Aussi, du moment où la morale nous rend responsables de nos actes, l’opinion qui l’incarne au niveau social va évidemment être conduite à questionner les motifs de nos faits et gestes, étant admis qu’on suppose les êtres humains dotés d’une capacité de contrôle et qu’on doit par suite partir du principe que toute action peut aussi ne pas être accomplie. C’est en effet cet argument que retient la morale pour postuler qu’en deçà de chaque acte est supposée se cacher une stratégie. Et c’est aussi à partir de cette observation qu’on peut convertir les trajectoires modales précédemment identifiées en stratégies morales.

En ce qui concerne la première trajectoire modale (absence de croire et présence d’un savoir), l’opinion publique pourra d’abord voir une stratégie du type accommodation.
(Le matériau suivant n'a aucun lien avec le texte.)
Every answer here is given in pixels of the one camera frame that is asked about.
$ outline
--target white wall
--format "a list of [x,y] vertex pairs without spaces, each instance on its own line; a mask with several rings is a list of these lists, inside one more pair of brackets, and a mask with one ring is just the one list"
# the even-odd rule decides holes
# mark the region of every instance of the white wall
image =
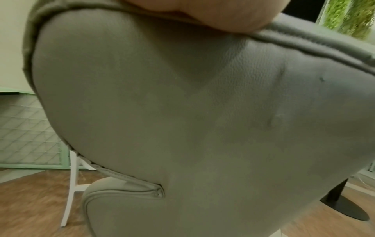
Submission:
[[36,0],[0,0],[0,91],[31,91],[22,72],[21,45],[27,14]]

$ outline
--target green foliage
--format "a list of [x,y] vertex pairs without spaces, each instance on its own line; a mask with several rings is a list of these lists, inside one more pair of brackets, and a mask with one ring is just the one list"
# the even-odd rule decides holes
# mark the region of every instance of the green foliage
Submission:
[[329,29],[335,29],[341,25],[344,20],[346,9],[351,0],[329,0],[324,12],[325,20],[323,26]]
[[353,0],[339,29],[342,34],[366,39],[374,24],[375,0]]

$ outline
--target leather upholstery
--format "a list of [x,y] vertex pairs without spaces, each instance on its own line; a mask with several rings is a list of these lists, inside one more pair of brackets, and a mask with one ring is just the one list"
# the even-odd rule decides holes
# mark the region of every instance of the leather upholstery
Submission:
[[301,20],[239,35],[40,1],[24,56],[53,128],[112,176],[84,195],[93,236],[266,237],[373,159],[371,53]]

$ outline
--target white chair leg
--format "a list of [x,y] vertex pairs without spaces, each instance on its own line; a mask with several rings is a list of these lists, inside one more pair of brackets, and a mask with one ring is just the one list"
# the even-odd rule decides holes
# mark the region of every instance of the white chair leg
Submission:
[[73,204],[74,192],[76,191],[77,178],[78,178],[78,158],[74,152],[70,152],[70,185],[69,185],[69,194],[68,201],[66,203],[66,208],[64,216],[62,217],[61,227],[65,227],[69,218],[71,206]]

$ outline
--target metal base
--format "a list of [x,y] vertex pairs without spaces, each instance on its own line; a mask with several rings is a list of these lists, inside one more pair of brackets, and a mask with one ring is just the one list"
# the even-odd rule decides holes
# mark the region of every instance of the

Plus précisément, cette stratégie caractériserait un opérateur qu’on estimerait faire consciemment les choses « comme il faut ». En nous référant à l’œuvre de Landowski, on verrait qu’une large palette de figures adopte cette stratégie : aussi bien les Caméléons simulateurs (et manipulateurs) que les personnes scrupuleusement soucieuses de paraître « de bon ton » ou « dans le ton », tels les snobs ou les hommes de cour.

Pour la deuxième trajectoire (absence de croire et absence de savoir), on reconnaîtra une stratégie du type abnégation. L’abnégation permet ici de qualifier une stratégie adoptée par un opérateur qui non seulement ne ferait rien « comme il faut », mais qui surtout serait conscient d’agir de la sorte ; en somme, une personne suffisamment opiniâtre pour persévérer à faire ce qui est moralement (du moins, ici encore, selon la bienséance) condamnable, à l’instar du Chat rêveur, de l’homme de génie ou du dandy.
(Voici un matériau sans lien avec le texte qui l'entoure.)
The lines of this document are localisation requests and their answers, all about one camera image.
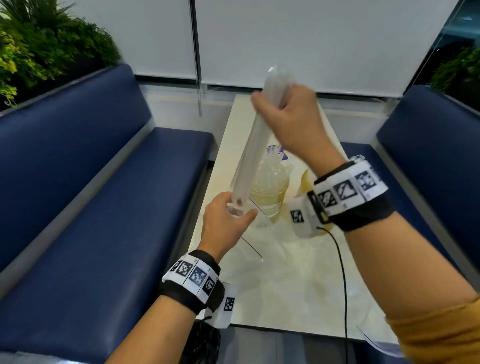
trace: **white tabletop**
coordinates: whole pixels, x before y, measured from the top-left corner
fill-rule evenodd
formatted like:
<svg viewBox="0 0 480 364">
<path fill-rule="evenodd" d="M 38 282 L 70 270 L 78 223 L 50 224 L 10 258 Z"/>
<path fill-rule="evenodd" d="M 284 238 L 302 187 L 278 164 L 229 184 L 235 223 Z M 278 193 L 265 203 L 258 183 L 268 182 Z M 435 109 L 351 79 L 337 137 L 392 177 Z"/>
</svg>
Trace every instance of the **white tabletop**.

La troisième trajectoire (présence d’un croire et présence d’un savoir) pourra ensuite être interprétée comme la réalisation d’une stratégie du type adhésion. Chez l’opérateur attestant d’un croire et d’un savoir, on reconnaîtra en fait deux choses : une justesse dans les actions, attestant d’un beau savoir-vivre, et surtout un naturel déroutant en ce sens que ses actions ne sembleront procéder d’aucun calcul ; bref, c’est une adhésion totale que montrerait l’opérateur dans ce cas de figure, à l’image du Chien placide landowskien, qui se plaît à obéir à son maître, et de l’homme du monde, qui « tout naturellement » valorise et renforce le lien social.
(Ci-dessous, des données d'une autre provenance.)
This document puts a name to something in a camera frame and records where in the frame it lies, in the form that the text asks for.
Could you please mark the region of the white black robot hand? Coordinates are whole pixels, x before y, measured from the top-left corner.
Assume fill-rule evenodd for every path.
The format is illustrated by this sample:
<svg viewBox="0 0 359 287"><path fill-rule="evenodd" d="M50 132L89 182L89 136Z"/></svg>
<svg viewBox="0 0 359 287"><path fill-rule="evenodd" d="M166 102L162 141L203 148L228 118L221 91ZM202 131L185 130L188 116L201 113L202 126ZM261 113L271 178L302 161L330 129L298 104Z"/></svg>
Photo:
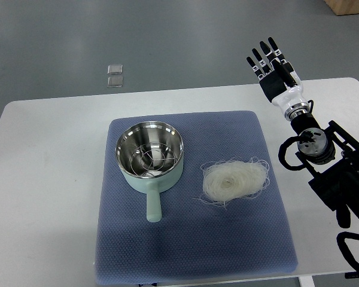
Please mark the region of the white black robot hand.
<svg viewBox="0 0 359 287"><path fill-rule="evenodd" d="M312 105L303 97L303 84L292 64L285 58L272 37L261 41L260 53L252 49L254 57L247 62L258 79L267 100L278 107L286 120L312 111Z"/></svg>

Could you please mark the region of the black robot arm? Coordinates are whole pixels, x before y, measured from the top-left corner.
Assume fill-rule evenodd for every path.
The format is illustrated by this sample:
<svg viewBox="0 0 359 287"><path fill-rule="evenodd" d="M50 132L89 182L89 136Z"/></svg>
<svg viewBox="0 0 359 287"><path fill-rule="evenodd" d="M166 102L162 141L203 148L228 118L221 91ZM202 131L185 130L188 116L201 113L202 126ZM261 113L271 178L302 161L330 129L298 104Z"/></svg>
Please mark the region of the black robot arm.
<svg viewBox="0 0 359 287"><path fill-rule="evenodd" d="M285 112L296 135L278 152L288 170L307 169L310 187L336 213L340 227L351 226L351 215L359 219L359 142L335 121L322 129L312 115L313 100L295 103Z"/></svg>
Enfin, à l’extrême opposé de ce type d’opérateurs en tout point idéal au regard de la bienséance, on trouvera l’individu que l’opinion publique estimera se comporter selon une stratégie du type abdication (présence d’un croire et absence de savoir). Une telle stratégie serait reconnue chez un opérateur qui semblerait intuitivement enclin à n’en faire qu’à sa tête, même si en l’occurrence on trouverait qu’il n’use pas vraiment de sa tête pour agir, car si c’était le cas il agirait, pense-t-on, différemment. L’Ours glouton, représente à merveille cet opérateur qui paraît rechigner à faire preuve de savoir-vivre en ne faisant que suivre ses instincts et qui, dès lors, pour la bienséance, semblera se complaire dans une sorte de facilité, dans un laisser-aller… bien loin des égards respectueux qu’on attendrait en pareille situation.

2.2. Vers une écologie stratégique générale

26 :
 Cf. E. Landowski, « Plaidoyer pour l’impertinence », Actes Sémiotiques, 116, 2013.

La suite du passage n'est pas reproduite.